Supplied records
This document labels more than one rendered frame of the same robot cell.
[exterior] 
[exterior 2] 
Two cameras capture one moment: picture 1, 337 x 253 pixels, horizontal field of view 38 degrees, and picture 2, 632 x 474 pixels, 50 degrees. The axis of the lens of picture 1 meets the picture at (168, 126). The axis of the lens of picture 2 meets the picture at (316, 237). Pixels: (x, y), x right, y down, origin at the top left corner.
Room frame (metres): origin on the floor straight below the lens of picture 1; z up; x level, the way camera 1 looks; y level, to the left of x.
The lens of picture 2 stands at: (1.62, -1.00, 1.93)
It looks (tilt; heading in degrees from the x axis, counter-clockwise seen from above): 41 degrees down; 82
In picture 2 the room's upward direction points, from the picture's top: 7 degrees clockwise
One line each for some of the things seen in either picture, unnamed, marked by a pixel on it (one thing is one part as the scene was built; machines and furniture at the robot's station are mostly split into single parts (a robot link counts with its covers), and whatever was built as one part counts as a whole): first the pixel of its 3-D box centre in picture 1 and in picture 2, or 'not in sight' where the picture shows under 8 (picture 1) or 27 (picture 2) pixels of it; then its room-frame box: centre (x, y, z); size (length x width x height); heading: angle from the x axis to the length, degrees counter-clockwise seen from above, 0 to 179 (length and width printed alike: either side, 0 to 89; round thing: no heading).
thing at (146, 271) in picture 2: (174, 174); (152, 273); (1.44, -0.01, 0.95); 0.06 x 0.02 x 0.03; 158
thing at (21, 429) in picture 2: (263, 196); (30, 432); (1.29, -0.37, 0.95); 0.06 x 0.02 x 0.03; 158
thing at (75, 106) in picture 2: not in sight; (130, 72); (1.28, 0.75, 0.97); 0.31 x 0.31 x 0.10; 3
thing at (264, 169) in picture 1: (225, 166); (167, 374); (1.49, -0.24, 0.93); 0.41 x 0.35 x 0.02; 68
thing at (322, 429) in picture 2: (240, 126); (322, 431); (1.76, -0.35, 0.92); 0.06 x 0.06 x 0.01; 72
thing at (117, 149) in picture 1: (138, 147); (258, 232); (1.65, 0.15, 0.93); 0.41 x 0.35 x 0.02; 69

Requirement
Return the complete material exactly as it reads.

Written response
This document labels more than one rendered frame of the same robot cell.
[exterior] 
[exterior 2] 
Two cameras capture one moment: picture 1, 337 x 253 pixels, horizontal field of view 38 degrees, and picture 2, 632 x 474 pixels, 50 degrees. The axis of the lens of picture 1 meets the picture at (168, 126). The axis of the lens of picture 2 meets the picture at (316, 237). Pixels: (x, y), x right, y down, origin at the top left corner.
Room frame (metres): origin on the floor straight below the lens of picture 1; z up; x level, the way camera 1 looks; y level, to the left of x.
The lens of picture 2 stands at: (1.62, -1.00, 1.93)
It looks (tilt; heading in degrees from the x axis, counter-clockwise seen from above): 41 degrees down; 82
In picture 2 the room's upward direction points, from the picture's top: 7 degrees clockwise
One line each for some of the things seen in either picture, unnamed, marked by a pixel on it (one thing is one part as the scene was built; machines and furniture at the robot's station are mostly split into single parts (a robot link counts with its covers), and whatever was built as one part counts as a whole): first the pixel of its 3-D box centre in picture 1 and in picture 2, or 'not in sight' where the picture shows under 8 (picture 1) or 27 (picture 2) pixels of it; then its room-frame box: centre (x, y, z); size (length x width x height); heading: angle from the x axis to the length, degrees counter-clockwise seen from above, 0 to 179 (length and width printed alike: either side, 0 to 89; round thing: no heading).
thing at (146, 271) in picture 2: (174, 174); (152, 273); (1.44, -0.01, 0.95); 0.06 x 0.02 x 0.03; 158
thing at (21, 429) in picture 2: (263, 196); (30, 432); (1.29, -0.37, 0.95); 0.06 x 0.02 x 0.03; 158
thing at (75, 106) in picture 2: not in sight; (130, 72); (1.28, 0.75, 0.97); 0.31 x 0.31 x 0.10; 3
thing at (264, 169) in picture 1: (225, 166); (167, 374); (1.49, -0.24, 0.93); 0.41 x 0.35 x 0.02; 68
thing at (322, 429) in picture 2: (240, 126); (322, 431); (1.76, -0.35, 0.92); 0.06 x 0.06 x 0.01; 72
thing at (117, 149) in picture 1: (138, 147); (258, 232); (1.65, 0.15, 0.93); 0.41 x 0.35 x 0.02; 69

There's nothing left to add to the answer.